Write the data out verbatim.
====== Information shown ======
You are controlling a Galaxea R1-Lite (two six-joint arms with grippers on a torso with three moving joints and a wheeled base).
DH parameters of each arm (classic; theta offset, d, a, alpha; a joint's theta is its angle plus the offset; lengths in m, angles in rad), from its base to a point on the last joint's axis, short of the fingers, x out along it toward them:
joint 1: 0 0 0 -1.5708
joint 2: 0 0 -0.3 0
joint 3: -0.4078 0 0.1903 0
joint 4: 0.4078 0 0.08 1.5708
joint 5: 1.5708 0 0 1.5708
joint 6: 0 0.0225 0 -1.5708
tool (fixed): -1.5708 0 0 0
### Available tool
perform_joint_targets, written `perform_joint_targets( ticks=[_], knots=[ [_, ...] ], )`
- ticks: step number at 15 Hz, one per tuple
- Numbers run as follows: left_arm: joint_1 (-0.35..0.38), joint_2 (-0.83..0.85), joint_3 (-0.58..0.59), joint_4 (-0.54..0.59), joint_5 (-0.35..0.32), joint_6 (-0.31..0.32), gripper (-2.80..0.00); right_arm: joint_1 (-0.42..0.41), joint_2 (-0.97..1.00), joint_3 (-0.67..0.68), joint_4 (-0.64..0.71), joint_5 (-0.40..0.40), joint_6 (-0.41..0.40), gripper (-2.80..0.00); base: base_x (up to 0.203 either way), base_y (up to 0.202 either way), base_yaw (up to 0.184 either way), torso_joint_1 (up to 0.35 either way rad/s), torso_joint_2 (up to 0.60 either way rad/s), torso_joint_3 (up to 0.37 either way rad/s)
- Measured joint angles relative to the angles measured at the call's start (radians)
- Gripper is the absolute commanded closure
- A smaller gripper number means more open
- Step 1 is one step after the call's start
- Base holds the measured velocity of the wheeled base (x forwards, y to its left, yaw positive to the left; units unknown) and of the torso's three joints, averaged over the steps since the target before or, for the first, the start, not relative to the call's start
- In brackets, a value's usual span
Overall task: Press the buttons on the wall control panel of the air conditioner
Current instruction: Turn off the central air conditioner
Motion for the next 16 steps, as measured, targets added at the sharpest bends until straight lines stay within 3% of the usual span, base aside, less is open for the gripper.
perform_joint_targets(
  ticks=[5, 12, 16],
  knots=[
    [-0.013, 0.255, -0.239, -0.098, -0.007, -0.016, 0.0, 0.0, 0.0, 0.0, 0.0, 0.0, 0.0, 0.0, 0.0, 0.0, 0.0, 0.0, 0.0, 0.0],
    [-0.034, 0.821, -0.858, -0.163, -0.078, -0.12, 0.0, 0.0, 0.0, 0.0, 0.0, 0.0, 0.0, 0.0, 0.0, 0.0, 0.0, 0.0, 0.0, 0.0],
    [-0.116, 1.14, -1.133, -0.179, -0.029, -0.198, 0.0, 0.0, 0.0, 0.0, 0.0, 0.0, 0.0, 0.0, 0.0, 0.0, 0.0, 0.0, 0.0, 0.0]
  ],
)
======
Exercise result:
You are controlling a Galaxea R1-Lite (two six-joint arms with grippers on a torso with three moving joints and a wheeled base).
DH parameters of each arm (classic; theta offset, d, a, alpha; a joint's theta is its angle plus the offset; lengths in m, angles in rad), from its base to a point on the last joint's axis, short of the fingers, x out along it toward them:
joint 1: 0 0 0 -1.5708
joint 2: 0 0 -0.3 0
joint 3: -0.4078 0 0.1903 0
joint 4: 0.4078 0 0.08 1.5708
joint 5: 1.5708 0 0 1.5708
joint 6: 0 0.0225 0 -1.5708
tool (fixed): -1.5708 0 0 0
### Available tool
perform_joint_targets, written `perform_joint_targets( ticks=[_], knots=[ [_, ...] ], )`
- ticks: step number at 15 Hz, one per tuple
- Numbers run as follows: left_arm: joint_1 (-0.35..0.38), joint_2 (-0.83..0.85), joint_3 (-0.58..0.59), joint_4 (-0.54..0.59), joint_5 (-0.35..0.32), joint_6 (-0.31..0.32), gripper (-2.80..0.00); right_arm: joint_1 (-0.42..0.41), joint_2 (-0.97..1.00), joint_3 (-0.67..0.68), joint_4 (-0.64..0.71), joint_5 (-0.40..0.40), joint_6 (-0.41..0.40), gripper (-2.80..0.00); base: base_x (up to 0.203 either way), base_y (up to 0.202 either way), base_yaw (up to 0.184 either way), torso_joint_1 (up to 0.35 either way rad/s), torso_joint_2 (up to 0.60 either way rad/s), torso_joint_3 (up to 0.37 either way rad/s)
- Measured joint angles relative to the angles measured at the call's start (radians)
- Gripper is the absolute commanded closure
- A smaller gripper number means more open
- Step 1 is one step after the call's start
- Base holds the measured velocity of the wheeled base (x forwards, y to its left, yaw positive to the left; units unknown) and of the torso's three joints, averaged over the steps since the target before or, for the first, the start, not relative to the call's start
- In brackets, a value's usual span
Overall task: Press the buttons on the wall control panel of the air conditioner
Current instruction: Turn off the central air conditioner
Motion for the next 16 steps, as measured, targets added at the sharpest bends until straight lines stay within 3% of the usual span, base aside, less is open for the gripper.
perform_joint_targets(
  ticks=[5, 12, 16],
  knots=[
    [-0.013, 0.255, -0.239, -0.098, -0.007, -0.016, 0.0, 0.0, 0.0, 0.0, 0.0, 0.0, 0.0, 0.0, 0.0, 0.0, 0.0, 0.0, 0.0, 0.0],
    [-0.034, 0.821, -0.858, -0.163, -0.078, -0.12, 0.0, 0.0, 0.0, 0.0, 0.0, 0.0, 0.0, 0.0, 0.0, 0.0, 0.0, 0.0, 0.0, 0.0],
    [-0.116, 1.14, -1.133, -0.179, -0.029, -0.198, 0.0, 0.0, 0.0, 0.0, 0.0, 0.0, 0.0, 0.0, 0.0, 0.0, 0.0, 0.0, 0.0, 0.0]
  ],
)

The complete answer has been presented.